▶ [What the exercise asks]:
Copy every line from the records that holds the word "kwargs".
======== Records provided ========
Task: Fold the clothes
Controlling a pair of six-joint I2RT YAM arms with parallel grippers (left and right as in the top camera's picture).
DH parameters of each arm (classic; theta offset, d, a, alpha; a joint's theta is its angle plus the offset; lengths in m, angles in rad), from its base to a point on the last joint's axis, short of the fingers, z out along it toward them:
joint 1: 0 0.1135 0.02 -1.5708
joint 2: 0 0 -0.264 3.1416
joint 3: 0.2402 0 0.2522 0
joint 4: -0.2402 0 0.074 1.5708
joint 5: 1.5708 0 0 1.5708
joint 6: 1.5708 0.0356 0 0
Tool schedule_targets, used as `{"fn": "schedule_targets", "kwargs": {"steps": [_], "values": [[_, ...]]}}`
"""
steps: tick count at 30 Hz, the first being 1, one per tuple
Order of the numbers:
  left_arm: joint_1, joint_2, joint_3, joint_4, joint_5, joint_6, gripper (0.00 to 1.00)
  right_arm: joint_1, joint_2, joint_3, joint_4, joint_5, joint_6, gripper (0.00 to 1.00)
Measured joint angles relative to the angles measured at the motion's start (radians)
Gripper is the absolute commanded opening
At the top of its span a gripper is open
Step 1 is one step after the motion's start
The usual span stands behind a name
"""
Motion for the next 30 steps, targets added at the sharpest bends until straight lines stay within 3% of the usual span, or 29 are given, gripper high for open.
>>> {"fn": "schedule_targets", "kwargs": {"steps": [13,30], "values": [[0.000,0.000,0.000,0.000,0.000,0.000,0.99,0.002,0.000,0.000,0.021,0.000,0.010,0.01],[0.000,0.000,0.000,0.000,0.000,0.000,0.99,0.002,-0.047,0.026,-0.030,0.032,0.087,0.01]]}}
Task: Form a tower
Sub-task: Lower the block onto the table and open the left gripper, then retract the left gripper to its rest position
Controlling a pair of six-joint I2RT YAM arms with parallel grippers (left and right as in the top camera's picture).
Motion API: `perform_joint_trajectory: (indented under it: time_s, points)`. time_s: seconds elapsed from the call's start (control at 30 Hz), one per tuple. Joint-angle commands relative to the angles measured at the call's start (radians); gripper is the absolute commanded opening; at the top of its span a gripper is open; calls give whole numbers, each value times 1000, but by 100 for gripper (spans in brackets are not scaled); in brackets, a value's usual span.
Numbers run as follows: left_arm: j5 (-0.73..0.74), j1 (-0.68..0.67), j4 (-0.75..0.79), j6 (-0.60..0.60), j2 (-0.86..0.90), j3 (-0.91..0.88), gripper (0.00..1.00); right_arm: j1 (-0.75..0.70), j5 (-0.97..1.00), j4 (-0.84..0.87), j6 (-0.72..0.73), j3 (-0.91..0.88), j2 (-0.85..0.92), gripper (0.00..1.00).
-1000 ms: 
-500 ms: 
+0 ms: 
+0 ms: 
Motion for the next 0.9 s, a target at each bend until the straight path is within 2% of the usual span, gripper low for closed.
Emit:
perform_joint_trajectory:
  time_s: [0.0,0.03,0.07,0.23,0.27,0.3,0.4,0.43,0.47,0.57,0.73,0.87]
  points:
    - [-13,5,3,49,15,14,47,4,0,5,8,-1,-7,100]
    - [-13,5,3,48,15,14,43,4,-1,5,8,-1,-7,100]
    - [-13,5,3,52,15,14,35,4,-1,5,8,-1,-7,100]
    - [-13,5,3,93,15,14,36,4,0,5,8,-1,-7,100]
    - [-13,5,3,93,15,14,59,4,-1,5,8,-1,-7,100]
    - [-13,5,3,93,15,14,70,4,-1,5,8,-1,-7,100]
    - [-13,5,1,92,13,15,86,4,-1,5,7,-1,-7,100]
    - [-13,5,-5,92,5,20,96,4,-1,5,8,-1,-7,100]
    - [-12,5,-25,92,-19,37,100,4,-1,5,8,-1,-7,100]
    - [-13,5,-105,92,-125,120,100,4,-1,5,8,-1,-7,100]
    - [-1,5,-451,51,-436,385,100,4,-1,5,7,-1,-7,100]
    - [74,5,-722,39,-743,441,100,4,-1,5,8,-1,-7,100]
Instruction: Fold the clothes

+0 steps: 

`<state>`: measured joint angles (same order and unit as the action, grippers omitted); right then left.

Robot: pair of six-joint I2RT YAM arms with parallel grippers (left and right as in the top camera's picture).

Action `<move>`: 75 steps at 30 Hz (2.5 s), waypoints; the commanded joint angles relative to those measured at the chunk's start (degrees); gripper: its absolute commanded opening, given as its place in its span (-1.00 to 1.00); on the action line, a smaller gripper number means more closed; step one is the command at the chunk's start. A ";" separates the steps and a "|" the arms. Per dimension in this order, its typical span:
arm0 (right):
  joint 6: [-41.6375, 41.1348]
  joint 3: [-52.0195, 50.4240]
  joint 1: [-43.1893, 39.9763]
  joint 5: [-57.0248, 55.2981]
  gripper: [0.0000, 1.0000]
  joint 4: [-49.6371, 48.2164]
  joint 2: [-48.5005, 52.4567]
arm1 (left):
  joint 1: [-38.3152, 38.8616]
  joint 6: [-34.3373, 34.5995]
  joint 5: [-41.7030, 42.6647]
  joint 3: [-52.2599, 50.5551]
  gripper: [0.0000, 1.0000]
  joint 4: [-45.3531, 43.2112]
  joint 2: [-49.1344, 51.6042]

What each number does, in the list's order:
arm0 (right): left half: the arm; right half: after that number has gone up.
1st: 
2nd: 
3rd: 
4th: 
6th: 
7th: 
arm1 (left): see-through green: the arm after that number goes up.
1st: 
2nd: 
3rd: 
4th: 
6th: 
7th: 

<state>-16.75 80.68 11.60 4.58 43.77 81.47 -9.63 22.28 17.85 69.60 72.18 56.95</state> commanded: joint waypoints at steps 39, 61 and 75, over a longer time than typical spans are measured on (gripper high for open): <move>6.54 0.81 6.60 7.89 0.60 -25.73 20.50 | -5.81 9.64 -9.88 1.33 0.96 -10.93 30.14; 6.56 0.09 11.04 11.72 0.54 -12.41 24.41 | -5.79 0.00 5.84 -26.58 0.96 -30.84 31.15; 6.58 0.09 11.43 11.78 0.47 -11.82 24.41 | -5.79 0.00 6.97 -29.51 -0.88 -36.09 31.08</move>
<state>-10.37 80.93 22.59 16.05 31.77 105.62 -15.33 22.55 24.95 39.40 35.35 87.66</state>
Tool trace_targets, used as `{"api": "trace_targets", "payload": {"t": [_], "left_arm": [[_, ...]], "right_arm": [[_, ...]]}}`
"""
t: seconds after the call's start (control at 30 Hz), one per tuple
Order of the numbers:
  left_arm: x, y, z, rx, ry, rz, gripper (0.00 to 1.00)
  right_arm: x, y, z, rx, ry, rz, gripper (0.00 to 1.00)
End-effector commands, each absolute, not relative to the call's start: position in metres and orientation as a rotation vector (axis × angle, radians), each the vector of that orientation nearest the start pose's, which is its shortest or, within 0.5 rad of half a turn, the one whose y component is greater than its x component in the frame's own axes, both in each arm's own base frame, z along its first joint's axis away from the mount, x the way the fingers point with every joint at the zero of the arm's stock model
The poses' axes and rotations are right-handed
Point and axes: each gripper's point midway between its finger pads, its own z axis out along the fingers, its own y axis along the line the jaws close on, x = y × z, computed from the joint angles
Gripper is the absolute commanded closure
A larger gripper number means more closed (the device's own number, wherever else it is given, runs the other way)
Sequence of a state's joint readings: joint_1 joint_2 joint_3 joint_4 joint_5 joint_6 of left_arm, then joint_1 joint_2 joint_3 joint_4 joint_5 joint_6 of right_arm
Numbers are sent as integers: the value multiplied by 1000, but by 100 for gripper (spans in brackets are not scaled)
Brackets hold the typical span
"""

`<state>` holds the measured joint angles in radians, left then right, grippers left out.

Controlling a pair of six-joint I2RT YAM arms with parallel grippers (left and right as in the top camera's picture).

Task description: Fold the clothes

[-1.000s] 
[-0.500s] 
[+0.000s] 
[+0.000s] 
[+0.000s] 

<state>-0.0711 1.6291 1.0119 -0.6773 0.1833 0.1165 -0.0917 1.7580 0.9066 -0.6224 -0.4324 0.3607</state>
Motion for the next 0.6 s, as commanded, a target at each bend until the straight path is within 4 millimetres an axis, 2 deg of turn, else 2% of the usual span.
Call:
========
▶ [Response]:
Tool schedule_targets, used as `{"fn": "schedule_targets", "kwargs": {"steps": [_], "values": [[_, ...]]}}`
>>> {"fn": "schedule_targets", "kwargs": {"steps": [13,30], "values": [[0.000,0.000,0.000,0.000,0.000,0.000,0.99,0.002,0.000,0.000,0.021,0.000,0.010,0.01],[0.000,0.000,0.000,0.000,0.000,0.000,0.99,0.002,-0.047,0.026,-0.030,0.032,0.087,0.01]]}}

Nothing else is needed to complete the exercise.